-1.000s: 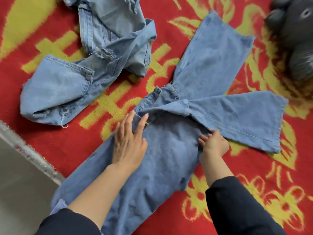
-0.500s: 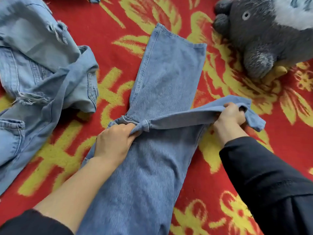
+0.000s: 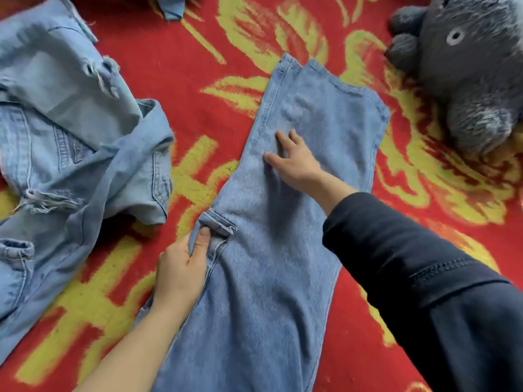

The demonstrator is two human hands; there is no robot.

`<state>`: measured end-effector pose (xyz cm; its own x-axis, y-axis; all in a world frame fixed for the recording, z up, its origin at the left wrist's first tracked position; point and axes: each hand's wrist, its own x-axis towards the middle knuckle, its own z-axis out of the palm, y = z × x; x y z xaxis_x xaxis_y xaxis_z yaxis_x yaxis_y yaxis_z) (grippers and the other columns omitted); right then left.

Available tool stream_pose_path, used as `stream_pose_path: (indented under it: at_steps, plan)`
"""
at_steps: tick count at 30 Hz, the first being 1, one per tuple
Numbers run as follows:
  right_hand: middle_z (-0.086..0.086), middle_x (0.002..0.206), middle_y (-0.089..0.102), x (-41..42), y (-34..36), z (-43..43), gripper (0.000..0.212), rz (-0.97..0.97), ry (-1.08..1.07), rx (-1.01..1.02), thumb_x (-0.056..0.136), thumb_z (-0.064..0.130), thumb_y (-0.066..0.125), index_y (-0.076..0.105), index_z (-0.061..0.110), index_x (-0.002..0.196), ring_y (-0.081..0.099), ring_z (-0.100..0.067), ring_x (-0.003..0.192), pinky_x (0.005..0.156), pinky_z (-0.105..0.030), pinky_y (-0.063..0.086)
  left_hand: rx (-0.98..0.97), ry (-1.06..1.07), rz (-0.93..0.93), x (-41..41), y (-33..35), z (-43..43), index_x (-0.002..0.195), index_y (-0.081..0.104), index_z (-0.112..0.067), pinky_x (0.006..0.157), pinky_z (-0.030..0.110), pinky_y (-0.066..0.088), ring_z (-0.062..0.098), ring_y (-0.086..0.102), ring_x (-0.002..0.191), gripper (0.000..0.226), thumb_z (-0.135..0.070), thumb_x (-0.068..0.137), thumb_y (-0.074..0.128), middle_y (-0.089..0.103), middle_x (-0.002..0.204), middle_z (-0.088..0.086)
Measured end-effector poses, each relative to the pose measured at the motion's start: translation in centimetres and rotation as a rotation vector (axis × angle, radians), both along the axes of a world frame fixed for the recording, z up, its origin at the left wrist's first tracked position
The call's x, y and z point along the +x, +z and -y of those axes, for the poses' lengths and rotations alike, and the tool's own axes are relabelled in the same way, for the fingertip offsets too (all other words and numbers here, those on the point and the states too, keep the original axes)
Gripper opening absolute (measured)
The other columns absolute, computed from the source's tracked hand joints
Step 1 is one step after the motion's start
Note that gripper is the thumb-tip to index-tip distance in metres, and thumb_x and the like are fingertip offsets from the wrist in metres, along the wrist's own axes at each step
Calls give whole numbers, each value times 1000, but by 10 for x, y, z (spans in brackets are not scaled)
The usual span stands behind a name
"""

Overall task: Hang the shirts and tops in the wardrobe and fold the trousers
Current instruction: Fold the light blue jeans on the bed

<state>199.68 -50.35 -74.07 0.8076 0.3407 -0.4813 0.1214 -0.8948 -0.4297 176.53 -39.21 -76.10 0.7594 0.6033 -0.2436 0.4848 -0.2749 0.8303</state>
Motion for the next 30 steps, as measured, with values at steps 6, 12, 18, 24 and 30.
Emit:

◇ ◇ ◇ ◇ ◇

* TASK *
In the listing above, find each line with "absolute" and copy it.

* OUTPUT FOR THIS TASK *
Gripper opening absolute (measured)
The other columns absolute, computed from the source's tracked hand joints

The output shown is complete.